_ABOUT THIS EXERCISE:_ As the answer, set down the lines below from the one containing "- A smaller" through the one containing "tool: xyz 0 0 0", exactly and inclusively, and no others.

*** ENTRIES PROVIDED ***

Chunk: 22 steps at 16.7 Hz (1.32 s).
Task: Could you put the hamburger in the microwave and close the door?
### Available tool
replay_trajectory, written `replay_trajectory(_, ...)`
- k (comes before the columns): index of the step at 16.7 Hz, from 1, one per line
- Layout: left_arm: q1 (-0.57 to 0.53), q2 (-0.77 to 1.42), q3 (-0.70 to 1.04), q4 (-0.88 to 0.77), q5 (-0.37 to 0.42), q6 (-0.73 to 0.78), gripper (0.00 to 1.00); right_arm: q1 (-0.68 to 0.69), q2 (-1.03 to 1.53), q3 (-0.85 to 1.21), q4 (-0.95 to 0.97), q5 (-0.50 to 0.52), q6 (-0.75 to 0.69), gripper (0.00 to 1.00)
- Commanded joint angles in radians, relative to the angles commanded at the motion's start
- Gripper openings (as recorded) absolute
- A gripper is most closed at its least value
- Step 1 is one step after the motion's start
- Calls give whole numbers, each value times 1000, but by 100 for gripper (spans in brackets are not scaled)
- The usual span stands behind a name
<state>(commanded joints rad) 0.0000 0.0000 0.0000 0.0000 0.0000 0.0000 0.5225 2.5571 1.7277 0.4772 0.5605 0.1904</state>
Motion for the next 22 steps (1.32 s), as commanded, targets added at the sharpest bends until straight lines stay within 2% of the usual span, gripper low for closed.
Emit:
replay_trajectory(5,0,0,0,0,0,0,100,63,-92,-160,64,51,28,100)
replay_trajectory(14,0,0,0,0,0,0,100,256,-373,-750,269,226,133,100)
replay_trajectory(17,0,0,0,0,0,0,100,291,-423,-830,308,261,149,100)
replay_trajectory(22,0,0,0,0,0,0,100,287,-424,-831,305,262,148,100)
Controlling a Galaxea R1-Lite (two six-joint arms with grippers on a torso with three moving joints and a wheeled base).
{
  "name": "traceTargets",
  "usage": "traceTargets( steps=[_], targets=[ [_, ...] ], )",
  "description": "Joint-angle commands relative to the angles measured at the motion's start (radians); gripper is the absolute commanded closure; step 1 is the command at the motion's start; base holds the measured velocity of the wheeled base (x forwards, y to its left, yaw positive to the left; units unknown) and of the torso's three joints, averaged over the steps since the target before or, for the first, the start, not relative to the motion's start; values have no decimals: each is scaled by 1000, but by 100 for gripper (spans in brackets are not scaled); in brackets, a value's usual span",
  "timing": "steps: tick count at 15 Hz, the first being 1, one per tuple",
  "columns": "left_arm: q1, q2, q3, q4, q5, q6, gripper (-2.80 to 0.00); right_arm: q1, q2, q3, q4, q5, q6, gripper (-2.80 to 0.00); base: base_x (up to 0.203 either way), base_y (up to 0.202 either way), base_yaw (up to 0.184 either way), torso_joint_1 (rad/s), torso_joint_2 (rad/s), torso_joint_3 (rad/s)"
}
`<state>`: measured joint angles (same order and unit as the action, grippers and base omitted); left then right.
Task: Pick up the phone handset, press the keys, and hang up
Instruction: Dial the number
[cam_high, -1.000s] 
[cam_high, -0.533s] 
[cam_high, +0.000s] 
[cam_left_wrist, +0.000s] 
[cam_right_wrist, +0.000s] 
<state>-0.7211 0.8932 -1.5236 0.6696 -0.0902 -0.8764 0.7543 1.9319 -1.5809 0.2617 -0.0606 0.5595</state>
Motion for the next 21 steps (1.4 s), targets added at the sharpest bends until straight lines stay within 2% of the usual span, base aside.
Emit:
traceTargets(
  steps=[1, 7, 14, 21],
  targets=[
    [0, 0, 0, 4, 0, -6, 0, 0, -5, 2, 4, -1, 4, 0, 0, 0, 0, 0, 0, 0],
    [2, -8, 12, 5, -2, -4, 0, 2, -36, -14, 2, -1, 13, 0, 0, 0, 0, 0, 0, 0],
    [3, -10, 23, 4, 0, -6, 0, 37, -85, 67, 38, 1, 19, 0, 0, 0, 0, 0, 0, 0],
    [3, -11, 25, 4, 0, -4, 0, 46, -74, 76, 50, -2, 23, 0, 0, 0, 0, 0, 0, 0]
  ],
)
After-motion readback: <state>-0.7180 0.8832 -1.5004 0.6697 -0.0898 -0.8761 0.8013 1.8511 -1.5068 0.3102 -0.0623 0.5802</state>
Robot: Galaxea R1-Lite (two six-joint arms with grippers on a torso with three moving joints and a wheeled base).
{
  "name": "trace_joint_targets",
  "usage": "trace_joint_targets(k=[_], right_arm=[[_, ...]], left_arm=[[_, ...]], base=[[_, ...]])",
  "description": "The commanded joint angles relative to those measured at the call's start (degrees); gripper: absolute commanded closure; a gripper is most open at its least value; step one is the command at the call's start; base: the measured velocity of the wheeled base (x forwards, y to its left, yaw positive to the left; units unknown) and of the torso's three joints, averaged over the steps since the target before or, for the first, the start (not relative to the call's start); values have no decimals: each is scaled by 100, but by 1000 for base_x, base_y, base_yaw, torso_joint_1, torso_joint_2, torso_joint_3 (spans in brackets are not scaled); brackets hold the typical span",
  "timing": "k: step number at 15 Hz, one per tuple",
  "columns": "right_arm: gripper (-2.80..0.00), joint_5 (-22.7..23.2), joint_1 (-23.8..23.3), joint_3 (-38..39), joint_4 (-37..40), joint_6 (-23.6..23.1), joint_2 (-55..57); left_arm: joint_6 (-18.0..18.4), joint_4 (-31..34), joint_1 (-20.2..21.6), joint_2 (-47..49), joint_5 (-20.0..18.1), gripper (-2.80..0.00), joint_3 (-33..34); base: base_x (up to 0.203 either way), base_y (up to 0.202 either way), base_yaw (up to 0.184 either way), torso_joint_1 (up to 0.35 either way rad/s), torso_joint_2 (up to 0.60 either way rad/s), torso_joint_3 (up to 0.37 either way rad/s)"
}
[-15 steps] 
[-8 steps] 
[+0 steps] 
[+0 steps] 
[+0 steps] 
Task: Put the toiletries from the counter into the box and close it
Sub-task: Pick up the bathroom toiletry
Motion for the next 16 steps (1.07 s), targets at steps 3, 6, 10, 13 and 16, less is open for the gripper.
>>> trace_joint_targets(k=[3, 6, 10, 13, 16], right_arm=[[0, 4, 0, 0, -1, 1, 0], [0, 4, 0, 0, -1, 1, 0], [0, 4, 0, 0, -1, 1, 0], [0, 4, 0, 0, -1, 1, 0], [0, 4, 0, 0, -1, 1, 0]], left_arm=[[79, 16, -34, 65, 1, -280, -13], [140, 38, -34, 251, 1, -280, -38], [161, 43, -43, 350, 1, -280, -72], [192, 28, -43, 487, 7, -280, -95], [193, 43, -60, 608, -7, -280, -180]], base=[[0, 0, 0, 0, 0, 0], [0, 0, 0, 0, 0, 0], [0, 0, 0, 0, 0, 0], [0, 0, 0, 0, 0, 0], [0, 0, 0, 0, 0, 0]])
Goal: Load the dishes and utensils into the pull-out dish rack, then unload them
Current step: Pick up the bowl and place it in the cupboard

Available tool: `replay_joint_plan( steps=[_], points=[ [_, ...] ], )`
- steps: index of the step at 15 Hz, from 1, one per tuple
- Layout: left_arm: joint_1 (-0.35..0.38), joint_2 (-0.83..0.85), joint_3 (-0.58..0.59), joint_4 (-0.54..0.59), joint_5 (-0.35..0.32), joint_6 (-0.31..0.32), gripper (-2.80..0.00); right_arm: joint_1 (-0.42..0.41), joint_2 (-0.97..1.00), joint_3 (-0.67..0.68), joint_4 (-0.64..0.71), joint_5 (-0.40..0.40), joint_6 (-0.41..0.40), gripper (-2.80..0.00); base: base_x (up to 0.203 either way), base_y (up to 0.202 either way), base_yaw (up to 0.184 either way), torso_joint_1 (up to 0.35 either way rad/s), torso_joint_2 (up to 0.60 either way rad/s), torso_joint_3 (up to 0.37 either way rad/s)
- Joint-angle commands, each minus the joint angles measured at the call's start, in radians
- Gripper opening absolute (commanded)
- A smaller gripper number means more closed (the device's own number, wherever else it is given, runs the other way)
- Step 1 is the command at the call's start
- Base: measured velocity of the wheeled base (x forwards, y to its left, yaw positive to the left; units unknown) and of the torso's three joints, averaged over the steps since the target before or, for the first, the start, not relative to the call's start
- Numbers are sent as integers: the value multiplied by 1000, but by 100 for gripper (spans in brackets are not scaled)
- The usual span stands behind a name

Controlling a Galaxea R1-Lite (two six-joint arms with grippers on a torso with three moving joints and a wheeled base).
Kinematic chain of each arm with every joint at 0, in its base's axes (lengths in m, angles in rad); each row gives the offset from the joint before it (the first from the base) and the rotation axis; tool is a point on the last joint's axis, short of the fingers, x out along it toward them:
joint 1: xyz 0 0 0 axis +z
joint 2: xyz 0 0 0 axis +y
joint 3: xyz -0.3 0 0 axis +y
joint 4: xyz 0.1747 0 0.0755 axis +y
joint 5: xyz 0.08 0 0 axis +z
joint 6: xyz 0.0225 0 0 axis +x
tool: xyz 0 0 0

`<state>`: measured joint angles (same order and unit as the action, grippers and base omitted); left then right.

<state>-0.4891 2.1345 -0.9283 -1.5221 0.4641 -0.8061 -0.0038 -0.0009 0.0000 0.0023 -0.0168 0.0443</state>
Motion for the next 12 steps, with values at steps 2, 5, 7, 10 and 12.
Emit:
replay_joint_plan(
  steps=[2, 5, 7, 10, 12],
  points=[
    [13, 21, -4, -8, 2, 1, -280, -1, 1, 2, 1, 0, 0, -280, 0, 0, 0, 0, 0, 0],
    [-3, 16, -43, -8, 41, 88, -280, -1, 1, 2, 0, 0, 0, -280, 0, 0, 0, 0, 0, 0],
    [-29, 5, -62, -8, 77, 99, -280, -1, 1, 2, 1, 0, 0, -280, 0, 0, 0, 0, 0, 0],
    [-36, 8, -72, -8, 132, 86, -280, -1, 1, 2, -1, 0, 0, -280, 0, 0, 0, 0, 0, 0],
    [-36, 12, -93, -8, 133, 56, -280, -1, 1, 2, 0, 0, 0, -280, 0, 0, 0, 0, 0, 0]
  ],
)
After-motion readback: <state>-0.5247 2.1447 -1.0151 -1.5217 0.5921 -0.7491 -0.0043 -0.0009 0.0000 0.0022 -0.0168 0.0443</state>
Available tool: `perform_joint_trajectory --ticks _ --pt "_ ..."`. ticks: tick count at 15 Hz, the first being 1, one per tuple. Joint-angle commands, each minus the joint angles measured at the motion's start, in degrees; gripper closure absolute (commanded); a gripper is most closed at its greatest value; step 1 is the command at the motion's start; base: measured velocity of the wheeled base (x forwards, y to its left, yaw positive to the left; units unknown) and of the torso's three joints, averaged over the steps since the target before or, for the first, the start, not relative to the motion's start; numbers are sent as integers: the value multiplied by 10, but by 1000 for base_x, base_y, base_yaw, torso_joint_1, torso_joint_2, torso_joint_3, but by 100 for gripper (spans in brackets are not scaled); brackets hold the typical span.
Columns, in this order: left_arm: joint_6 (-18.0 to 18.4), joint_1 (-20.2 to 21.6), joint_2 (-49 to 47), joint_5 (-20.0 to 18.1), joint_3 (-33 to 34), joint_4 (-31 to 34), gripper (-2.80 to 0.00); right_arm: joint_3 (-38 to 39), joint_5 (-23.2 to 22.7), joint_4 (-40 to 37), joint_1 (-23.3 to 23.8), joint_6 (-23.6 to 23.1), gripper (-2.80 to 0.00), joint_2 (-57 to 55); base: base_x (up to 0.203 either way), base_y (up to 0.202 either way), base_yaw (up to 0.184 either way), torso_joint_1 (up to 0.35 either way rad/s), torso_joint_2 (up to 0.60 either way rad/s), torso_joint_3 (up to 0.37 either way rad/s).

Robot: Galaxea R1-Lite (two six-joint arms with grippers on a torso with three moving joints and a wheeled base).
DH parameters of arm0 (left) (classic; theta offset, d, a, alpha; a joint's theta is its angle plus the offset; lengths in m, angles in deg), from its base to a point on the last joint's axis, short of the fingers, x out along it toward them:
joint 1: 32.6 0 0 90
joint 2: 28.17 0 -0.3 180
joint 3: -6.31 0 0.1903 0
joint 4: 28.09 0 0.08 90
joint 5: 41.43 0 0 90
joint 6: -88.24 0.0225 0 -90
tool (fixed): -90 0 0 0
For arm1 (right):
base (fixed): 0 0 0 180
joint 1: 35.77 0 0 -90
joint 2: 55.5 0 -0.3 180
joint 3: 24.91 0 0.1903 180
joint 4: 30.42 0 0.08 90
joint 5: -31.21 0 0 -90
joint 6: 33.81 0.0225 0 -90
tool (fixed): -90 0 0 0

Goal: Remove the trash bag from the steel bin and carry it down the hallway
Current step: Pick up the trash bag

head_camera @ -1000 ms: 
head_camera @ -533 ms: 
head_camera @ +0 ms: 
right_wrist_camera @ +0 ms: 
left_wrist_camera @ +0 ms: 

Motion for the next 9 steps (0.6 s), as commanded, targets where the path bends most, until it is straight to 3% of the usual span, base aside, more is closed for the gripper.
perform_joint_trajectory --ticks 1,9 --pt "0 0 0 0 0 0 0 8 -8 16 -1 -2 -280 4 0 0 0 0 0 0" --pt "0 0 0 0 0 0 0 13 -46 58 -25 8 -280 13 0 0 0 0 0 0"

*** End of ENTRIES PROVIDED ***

_EXERCISE OUTPUT:_
- A smaller gripper number means more closed (the device's own number, wherever else it is given, runs the other way)
- Step 1 is the command at the call's start
- Base: measured velocity of the wheeled base (x forwards, y to its left, yaw positive to the left; units unknown) and of the torso's three joints, averaged over the steps since the target before or, for the first, the start, not relative to the call's start
- Numbers are sent as integers: the value multiplied by 1000, but by 100 for gripper (spans in brackets are not scaled)
- The usual span stands behind a name

Controlling a Galaxea R1-Lite (two six-joint arms with grippers on a torso with three moving joints and a wheeled base).
Kinematic chain of each arm with every joint at 0, in its base's axes (lengths in m, angles in rad); each row gives the offset from the joint before it (the first from the base) and the rotation axis; tool is a point on the last joint's axis, short of the fingers, x out along it toward them:
joint 1: xyz 0 0 0 axis +z
joint 2: xyz 0 0 0 axis +y
joint 3: xyz -0.3 0 0 axis +y
joint 4: xyz 0.1747 0 0.0755 axis +y
joint 5: xyz 0.08 0 0 axis +z
joint 6: xyz 0.0225 0 0 axis +x
tool: xyz 0 0 0

This exercise requires nothing further.